(What to work on):
Reproduce the first line of the entries that follow and each later line, word for word, ending with the one containing "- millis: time".

(Extracted data):
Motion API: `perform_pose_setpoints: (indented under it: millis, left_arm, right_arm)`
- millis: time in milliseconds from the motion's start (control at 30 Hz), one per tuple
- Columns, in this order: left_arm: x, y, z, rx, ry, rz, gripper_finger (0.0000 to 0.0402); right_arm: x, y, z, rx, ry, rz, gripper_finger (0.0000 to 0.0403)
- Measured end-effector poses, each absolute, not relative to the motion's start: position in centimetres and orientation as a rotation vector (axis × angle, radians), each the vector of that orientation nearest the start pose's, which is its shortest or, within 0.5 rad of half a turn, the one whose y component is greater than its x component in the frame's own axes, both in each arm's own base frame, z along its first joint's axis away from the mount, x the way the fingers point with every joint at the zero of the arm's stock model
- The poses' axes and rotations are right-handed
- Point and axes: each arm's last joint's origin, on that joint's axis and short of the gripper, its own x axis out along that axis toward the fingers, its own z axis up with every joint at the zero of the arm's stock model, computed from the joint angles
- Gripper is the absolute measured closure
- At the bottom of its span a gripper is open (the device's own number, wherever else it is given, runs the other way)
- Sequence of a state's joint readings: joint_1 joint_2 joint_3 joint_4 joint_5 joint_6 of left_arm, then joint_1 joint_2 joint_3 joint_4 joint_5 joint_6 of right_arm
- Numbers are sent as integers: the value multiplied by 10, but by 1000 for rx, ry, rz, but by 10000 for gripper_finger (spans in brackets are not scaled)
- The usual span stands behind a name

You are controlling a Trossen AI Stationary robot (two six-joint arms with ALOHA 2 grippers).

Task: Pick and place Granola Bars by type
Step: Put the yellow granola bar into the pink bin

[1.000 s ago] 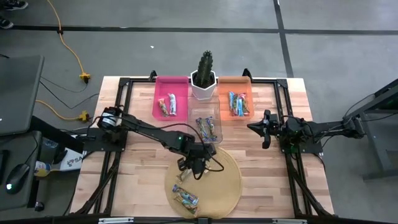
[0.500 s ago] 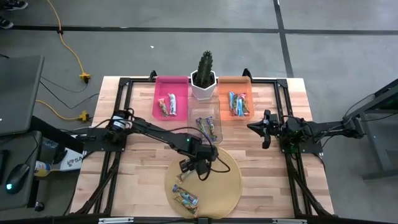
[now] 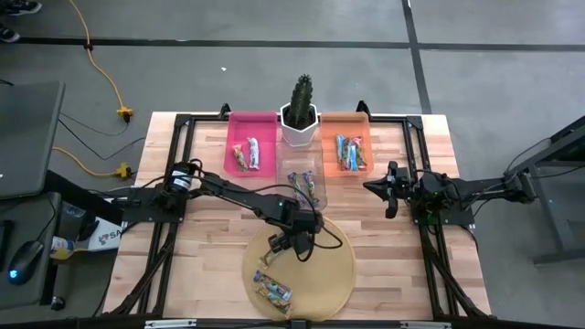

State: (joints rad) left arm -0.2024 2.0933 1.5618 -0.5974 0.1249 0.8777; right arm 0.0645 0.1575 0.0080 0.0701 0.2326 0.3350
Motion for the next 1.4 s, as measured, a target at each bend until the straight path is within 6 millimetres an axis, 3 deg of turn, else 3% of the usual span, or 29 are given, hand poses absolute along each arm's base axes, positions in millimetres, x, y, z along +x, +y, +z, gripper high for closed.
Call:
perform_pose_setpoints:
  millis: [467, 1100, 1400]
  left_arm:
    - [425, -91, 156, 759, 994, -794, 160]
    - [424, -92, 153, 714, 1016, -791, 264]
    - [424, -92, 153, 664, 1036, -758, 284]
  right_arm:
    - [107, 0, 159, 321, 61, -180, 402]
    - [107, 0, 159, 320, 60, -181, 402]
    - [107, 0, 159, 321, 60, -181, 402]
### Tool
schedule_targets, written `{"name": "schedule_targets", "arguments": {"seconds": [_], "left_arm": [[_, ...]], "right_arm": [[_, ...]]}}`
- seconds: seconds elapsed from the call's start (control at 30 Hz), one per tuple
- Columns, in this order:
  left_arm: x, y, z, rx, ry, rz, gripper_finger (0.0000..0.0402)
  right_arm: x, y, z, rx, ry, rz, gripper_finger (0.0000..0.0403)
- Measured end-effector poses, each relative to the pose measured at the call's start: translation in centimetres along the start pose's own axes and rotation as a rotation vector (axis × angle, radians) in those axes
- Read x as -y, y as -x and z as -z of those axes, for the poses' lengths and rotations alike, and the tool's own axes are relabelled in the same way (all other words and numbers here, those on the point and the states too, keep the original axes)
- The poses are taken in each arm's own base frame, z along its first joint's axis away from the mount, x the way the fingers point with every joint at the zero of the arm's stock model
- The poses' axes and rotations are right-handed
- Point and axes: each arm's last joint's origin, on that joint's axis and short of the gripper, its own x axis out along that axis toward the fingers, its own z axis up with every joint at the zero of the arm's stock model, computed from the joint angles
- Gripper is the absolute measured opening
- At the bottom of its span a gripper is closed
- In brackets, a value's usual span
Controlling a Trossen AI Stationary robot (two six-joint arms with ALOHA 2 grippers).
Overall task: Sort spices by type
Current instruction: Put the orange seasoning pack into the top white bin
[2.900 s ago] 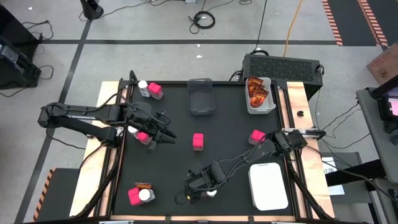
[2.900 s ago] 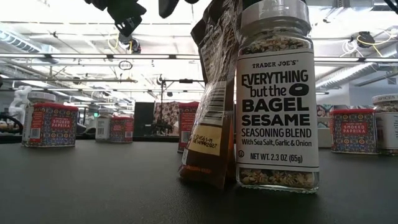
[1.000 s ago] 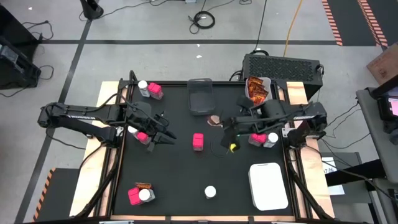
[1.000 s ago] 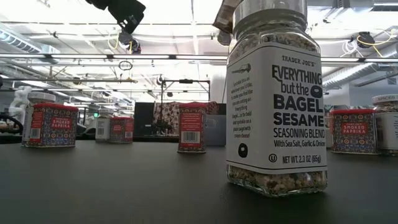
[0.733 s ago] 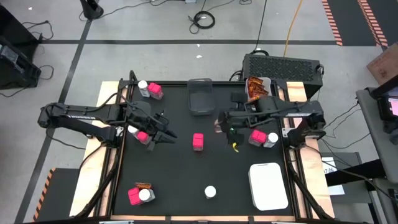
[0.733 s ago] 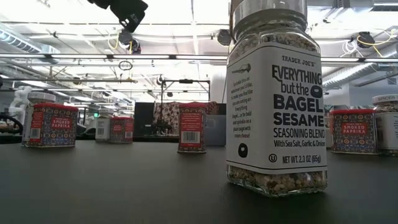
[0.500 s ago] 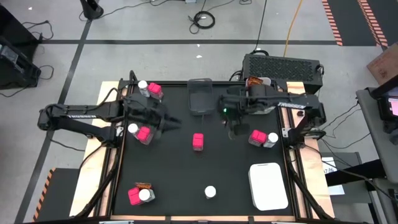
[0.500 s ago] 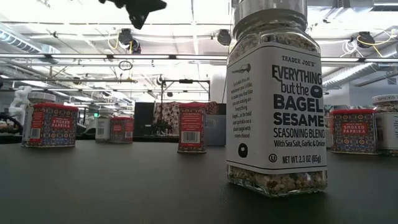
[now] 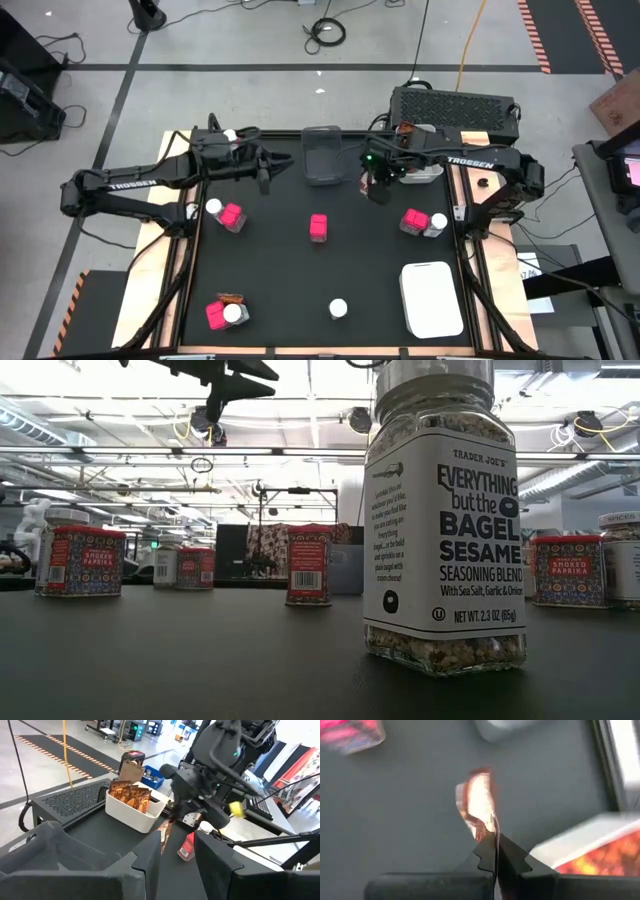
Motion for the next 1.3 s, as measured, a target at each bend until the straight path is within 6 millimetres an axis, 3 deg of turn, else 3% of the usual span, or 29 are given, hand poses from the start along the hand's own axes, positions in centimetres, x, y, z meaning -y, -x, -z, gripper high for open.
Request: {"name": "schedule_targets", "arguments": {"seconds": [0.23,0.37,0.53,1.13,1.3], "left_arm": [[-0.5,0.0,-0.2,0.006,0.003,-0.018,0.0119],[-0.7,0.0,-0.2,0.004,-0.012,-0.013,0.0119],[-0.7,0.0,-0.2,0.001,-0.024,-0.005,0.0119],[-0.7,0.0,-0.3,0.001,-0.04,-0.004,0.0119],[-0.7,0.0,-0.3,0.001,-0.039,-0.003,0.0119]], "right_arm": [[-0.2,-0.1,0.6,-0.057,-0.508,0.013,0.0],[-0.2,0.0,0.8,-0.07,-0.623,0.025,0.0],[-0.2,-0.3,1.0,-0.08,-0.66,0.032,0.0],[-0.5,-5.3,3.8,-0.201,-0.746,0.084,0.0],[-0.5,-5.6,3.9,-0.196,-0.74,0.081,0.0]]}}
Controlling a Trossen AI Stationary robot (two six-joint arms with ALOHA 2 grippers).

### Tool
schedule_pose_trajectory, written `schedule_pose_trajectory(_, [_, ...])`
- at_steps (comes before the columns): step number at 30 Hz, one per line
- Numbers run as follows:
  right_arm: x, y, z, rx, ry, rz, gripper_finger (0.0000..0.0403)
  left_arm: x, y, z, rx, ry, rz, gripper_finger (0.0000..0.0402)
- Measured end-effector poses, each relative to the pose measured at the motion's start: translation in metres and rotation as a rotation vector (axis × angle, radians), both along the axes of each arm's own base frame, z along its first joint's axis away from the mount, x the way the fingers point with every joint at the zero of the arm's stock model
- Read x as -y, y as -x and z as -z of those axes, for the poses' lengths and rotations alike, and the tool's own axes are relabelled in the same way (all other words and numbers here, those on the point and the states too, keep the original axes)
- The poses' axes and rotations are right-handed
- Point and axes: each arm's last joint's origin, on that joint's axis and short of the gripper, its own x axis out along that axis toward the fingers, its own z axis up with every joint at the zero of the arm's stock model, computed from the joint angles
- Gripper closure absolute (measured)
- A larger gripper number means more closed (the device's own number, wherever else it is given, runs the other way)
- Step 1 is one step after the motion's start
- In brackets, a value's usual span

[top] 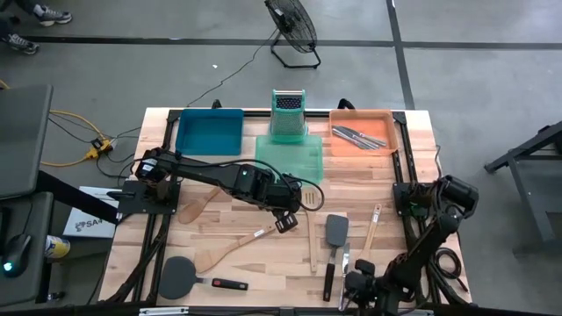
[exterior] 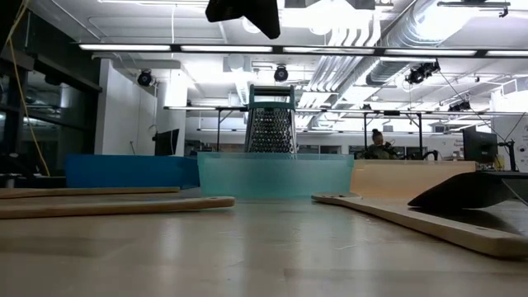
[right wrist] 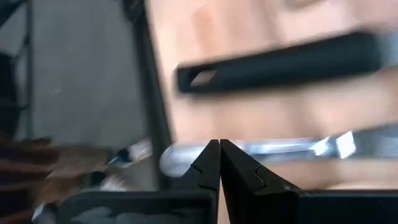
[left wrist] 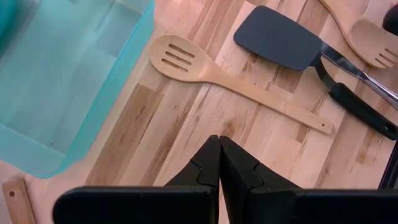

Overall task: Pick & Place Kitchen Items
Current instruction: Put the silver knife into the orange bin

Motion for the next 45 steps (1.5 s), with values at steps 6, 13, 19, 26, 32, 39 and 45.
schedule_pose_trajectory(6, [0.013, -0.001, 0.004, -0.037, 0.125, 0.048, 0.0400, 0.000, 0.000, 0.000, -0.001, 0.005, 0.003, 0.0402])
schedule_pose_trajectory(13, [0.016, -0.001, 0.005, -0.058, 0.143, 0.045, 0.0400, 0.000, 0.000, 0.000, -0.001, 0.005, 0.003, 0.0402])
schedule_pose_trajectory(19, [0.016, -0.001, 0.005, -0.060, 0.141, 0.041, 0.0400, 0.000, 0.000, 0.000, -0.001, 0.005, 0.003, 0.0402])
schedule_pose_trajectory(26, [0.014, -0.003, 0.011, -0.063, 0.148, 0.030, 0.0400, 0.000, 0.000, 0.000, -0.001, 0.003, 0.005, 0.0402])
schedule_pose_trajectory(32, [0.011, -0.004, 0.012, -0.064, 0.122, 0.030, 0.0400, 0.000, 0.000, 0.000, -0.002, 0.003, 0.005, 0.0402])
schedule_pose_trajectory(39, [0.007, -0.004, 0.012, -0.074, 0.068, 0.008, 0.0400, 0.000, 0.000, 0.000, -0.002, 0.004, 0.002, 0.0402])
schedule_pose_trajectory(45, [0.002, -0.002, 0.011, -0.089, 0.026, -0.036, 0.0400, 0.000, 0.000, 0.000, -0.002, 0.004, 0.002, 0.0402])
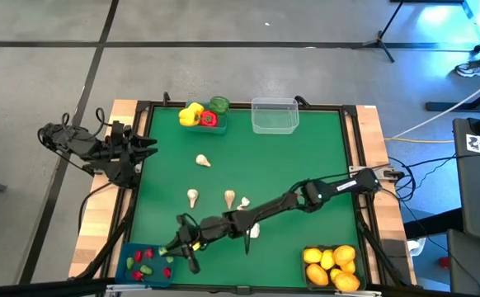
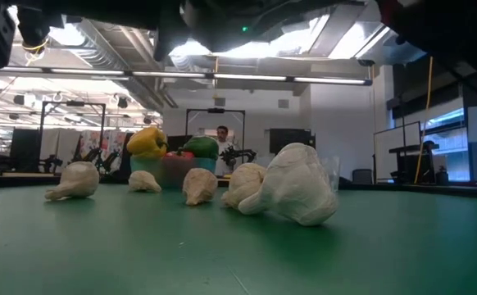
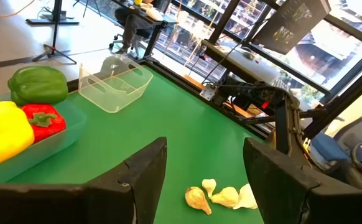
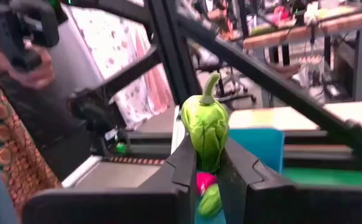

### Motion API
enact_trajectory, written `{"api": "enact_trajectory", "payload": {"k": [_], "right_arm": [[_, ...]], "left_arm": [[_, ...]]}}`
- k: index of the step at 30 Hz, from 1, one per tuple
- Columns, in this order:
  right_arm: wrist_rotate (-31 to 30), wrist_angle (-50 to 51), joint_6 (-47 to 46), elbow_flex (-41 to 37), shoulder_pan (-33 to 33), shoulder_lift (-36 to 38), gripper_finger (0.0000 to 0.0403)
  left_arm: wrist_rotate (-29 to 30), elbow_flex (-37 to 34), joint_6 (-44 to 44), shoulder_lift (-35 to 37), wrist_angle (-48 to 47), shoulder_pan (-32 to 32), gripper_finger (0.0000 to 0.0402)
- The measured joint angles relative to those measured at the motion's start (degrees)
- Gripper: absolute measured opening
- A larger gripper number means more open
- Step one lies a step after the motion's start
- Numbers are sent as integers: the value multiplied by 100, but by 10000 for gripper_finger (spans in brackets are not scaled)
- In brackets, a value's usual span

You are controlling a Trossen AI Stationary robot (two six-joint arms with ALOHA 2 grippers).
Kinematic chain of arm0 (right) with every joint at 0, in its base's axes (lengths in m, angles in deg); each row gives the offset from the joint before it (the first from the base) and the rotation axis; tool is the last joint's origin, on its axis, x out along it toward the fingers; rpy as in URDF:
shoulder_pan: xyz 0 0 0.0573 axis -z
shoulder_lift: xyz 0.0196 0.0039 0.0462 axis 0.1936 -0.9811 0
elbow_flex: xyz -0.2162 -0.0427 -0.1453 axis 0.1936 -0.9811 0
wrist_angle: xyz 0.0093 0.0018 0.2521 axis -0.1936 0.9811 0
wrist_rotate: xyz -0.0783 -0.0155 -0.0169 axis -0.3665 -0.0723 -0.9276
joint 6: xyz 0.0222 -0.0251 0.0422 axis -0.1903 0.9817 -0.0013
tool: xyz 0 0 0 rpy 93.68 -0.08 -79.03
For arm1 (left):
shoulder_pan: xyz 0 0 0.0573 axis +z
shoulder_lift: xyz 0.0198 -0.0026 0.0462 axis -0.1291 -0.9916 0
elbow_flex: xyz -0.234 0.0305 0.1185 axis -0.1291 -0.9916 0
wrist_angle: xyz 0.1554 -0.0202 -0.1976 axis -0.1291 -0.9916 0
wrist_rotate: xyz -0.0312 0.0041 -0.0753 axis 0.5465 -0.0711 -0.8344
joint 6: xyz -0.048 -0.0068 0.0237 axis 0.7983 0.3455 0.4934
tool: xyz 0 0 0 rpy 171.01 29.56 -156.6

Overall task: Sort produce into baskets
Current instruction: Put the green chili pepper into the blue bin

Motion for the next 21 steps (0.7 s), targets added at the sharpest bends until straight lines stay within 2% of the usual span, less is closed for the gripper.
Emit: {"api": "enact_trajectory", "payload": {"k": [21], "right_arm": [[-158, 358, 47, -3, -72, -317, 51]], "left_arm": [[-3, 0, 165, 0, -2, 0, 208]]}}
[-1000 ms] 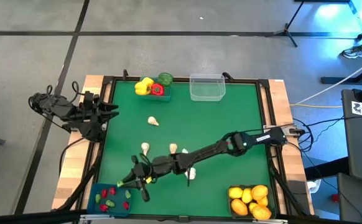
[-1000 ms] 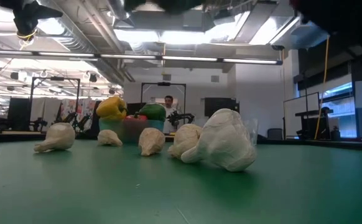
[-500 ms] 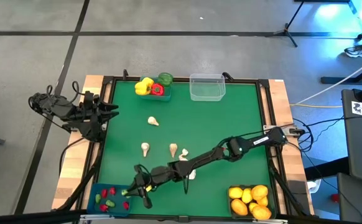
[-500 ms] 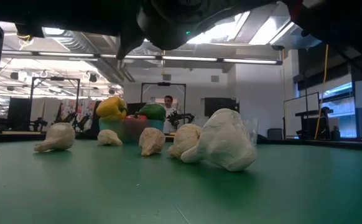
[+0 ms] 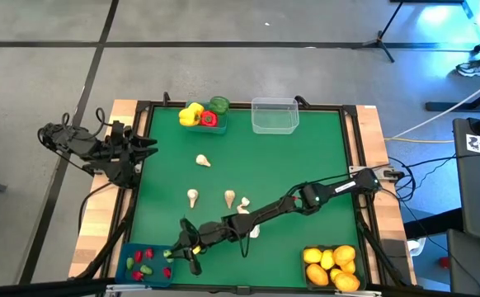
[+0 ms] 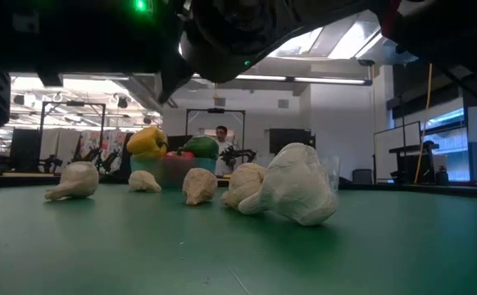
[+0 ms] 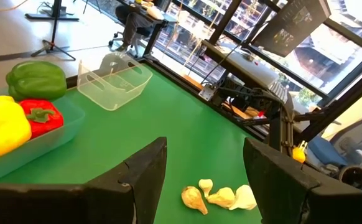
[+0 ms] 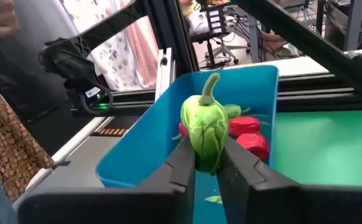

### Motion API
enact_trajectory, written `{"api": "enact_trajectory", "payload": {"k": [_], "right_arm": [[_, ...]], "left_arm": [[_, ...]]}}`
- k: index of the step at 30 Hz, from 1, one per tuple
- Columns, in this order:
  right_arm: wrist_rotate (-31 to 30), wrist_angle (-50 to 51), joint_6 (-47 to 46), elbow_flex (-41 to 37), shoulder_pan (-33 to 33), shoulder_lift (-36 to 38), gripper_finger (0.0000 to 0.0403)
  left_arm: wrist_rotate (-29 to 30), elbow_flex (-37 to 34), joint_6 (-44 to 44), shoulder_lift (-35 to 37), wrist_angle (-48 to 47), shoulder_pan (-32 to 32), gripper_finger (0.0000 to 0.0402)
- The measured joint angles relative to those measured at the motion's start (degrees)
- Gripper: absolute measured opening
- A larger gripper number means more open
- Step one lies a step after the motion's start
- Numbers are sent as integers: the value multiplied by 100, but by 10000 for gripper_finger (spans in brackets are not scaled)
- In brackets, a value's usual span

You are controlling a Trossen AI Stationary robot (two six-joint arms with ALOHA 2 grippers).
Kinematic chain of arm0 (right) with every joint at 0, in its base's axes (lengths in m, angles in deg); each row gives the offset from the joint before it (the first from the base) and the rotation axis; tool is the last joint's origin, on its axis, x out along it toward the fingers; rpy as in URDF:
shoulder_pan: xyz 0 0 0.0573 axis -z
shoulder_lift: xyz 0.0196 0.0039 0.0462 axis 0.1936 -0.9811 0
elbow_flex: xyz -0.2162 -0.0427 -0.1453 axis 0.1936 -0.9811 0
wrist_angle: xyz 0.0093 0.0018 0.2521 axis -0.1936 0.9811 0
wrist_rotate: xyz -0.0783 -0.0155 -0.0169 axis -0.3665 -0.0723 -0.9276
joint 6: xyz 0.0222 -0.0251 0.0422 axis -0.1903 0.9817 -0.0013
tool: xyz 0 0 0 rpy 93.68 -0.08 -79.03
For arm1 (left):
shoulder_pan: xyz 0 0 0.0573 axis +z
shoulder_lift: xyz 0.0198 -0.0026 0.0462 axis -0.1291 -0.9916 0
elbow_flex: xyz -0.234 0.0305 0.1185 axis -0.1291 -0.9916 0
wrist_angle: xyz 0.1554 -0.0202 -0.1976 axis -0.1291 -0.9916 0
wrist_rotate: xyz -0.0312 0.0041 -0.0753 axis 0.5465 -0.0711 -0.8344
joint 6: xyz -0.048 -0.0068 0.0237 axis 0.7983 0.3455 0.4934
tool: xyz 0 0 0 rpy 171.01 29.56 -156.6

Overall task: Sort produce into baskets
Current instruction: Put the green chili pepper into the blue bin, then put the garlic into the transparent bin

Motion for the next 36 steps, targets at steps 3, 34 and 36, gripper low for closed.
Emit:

(Task answer):
Motion API: `perform_pose_setpoints: (indented under it: millis, left_arm, right_arm)`
- millis: time in milliseconds from the motion's start (control at 30 Hz), one per tuple

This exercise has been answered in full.